Из-за денег он преисполняется спеси до того, что рубит мечом ведьму на куски и забирает огниво себе, не задумываясь толком, что это. Потом идет в город и там завоевывает всеобщее уважение, щедро тратит и в конце концов остается ни с чем — кроме огнива, тут-то его замечает. Чтобы поджечь огарок свечи, он высекает огонь, а сам думает о принцессе, которую король с королевой заперли от всех, — хоть немного света в темной коробчонке. Он наслышан о ее красе — свет ширится. С первым ударом по огниву появляется первый пес с огромными глазами. Чего солдату угодно? Ему угодно денег. Деньги добыты. От двух ударов является второй пес, с глазами побольше, и натура у него еще более устрашающа. Три — и третий пес призван. Очень-очень страшный, и глаза у него самые что ни есть здоровенные. Но и первого хватает. Первый приносит солдату денег, а потом, по его просьбе, — и смазливую принцессу, прямиком из ее постели посреди ночи, и в ночи этой солдат творит с ней, что пожелает, — а мы-то знаем, знаем, чего он желает, — и наутро девушка рассказывает о своем сне матери, и королева отправляет быстроногую фрейлину сторожить принцессу. Ночью является верный синий пес с глазами, и фрейлина бежит за ним и метит крестом дверь солдатской квартиры, да пес примечает знак и метит так же все двери в городе, но следующей ночью его одурачивают: за ним стелется след мукой, та сыплется из худого мешка, что приторочен под принцессиной юбкой, и солдата ловят и осуждают на смерть за все его проделки. И вот уж он у виселицы и просит дать ему покурить напоследок, и ему подносят курево. Высекает он искры из огнива — и раз, и два, и три, и являются псы, рвут короля и королеву в клочки, а также и большую часть города и его горожан. Те, кто остается в живых, делают солдата королем, он женится на принцессе, а ей, говорят, очень нравится быть королевой; все вполне достоверно, если не считать, может, той части, которая про муку.
Ведьма проорала сверху:
— Мошню добудь! — и он пошарил взглядом вокруг, пока не наткнулся в тусклом свете, оставшемся после пса, обмякший черный кожаный мешочек с перетянутым шнурком устьем и схватил его, как раз когда ноги его оторвались от земли. И потащило его за пояс наверх, порожнего, как пустое дерево. И вот уж стоит он на лесной дороге, лицом к лицу с ведьмой, и привыкает к свету, и хорошо ему. Стоял он и щупал свои деньги, стиснув сморщенную мошню в кулаке.

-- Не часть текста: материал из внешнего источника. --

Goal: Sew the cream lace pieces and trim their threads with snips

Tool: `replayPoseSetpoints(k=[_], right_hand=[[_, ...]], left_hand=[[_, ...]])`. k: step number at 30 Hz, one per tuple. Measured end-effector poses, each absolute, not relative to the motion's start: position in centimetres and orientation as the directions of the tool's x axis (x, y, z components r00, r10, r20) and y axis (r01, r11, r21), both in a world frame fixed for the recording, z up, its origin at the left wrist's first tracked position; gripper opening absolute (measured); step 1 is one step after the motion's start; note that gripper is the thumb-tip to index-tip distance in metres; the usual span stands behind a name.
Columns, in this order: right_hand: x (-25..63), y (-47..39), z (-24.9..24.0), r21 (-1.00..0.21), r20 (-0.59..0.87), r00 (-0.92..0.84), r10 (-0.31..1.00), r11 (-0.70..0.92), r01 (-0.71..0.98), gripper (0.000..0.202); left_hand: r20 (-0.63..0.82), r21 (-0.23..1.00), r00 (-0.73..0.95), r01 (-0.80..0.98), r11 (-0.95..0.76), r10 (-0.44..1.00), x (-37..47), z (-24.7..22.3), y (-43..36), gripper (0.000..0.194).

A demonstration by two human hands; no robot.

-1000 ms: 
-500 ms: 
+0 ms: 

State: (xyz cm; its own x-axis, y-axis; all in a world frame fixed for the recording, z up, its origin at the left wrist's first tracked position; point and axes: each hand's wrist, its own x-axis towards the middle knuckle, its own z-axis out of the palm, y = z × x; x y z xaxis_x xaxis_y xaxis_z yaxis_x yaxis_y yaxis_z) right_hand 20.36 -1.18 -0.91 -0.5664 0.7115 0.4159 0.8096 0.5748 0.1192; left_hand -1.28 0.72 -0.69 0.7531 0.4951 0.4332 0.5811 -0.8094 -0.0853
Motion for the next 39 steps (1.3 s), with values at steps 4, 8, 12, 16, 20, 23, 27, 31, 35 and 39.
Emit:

— Вот это тебе надо? — спросил солдат.
— Да, отдай мне. У тебя уже все есть, — ответила ведьма.
— Ты знаешь мою мать? — спросил солдат. Заглянул ей в глаза, а те — крысиные, кто знает, может, и впрямь то были глаза егозливых крыс, их ведьма вырезала да себе взяла. Кто ж знает, были у нее когда-нибудь свои или нет. Кто ж знает, что там за ними, потеряла она их или это ее мать их забрала. — Я как раз шел ее искать, — сказал солдат, держа мошню у ведьмы на виду и подпуская угрожающего скепсиса в голос, — и тут, поди знай, тебя повстречал.
— А почем мне знать? Отдай мошню. Я кое-кого знаю. Почем мне знать, что они там делают со своими чреслами. Я простая ведьма. Отдай мошню.